* What the task asks
Reproduce, please, only the lines from the first line below to the line containing "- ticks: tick", inclusive.

* Given material

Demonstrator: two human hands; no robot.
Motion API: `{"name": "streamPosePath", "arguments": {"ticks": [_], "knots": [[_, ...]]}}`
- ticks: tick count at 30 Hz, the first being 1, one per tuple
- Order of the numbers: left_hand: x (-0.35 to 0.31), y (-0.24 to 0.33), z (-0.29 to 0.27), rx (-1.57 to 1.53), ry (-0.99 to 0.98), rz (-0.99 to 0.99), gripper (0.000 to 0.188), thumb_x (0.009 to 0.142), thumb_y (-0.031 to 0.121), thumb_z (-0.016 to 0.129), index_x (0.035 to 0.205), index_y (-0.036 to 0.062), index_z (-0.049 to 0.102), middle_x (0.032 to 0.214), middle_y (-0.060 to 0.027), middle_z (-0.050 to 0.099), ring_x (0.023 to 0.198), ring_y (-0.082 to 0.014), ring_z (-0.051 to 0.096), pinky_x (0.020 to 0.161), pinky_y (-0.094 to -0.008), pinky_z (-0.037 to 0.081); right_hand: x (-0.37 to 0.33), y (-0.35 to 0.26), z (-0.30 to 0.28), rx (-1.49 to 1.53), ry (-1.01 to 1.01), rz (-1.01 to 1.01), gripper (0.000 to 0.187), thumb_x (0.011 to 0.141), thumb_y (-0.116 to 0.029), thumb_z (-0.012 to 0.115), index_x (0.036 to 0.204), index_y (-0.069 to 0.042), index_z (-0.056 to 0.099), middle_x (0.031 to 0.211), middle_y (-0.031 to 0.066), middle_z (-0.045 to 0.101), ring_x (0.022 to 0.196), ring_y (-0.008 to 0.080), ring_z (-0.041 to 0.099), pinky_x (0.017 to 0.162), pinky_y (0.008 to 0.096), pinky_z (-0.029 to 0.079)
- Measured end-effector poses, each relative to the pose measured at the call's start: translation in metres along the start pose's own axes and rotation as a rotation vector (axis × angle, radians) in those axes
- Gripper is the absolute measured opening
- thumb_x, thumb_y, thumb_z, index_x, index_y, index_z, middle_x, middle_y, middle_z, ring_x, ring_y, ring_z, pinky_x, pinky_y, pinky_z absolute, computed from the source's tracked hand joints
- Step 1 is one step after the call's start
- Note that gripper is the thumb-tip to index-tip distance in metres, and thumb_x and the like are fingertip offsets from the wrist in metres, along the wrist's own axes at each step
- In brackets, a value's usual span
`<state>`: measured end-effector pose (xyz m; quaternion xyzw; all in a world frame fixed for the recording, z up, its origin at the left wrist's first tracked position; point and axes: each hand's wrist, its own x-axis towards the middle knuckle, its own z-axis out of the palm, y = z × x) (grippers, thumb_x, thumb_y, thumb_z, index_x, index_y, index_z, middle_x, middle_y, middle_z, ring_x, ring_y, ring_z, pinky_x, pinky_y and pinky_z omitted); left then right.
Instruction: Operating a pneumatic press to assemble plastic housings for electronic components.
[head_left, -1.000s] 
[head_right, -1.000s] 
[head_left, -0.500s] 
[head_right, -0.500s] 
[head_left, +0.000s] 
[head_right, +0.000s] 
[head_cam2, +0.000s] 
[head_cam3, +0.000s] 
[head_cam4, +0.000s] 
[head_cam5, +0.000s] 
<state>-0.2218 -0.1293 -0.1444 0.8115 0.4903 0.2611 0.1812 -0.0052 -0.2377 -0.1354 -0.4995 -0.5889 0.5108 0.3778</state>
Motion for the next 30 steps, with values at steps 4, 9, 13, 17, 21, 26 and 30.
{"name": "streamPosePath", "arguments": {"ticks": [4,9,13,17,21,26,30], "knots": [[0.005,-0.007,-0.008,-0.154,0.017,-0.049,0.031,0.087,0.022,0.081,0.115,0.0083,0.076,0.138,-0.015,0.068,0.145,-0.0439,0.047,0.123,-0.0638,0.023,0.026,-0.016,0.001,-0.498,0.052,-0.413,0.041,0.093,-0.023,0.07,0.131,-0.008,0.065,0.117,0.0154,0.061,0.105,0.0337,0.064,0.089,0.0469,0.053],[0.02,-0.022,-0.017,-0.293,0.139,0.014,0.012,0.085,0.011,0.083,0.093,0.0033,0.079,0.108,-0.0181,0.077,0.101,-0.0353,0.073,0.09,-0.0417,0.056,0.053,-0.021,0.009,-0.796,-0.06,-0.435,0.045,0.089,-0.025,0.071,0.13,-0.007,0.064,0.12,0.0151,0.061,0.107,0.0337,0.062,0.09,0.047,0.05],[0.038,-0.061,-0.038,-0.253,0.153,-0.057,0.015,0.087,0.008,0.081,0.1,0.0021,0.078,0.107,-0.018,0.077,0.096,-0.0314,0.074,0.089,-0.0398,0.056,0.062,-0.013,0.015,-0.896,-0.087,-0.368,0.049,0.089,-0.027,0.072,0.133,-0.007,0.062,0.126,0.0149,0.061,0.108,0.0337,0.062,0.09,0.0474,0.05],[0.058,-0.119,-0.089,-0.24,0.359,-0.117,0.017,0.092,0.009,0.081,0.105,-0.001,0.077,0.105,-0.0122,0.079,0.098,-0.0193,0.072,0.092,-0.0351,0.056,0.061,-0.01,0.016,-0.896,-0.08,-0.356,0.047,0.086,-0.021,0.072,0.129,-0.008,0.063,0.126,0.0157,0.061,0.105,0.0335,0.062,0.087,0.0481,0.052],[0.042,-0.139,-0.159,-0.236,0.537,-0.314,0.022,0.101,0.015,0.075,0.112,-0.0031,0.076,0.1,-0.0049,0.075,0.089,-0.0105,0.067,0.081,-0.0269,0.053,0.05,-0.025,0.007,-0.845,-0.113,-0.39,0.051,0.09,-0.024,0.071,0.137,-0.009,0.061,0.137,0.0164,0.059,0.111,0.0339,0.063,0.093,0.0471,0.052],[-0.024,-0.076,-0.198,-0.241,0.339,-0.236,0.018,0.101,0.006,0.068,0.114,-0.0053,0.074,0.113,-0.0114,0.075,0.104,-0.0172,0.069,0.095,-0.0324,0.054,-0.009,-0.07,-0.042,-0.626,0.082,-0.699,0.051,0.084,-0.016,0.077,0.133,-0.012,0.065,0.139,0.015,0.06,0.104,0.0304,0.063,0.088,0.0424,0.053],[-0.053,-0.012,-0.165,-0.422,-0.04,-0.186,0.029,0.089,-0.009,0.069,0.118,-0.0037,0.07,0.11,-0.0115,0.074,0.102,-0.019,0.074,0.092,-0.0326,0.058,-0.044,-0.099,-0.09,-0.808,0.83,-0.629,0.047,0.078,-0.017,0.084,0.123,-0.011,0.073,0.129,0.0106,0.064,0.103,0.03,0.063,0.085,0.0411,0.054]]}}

* Answer to this problem
Demonstrator: two human hands; no robot.
Motion API: `{"name": "streamPosePath", "arguments": {"ticks": [_], "knots": [[_, ...]]}}`
- ticks: tick count at 30 Hz, the first being 1, one per tuple

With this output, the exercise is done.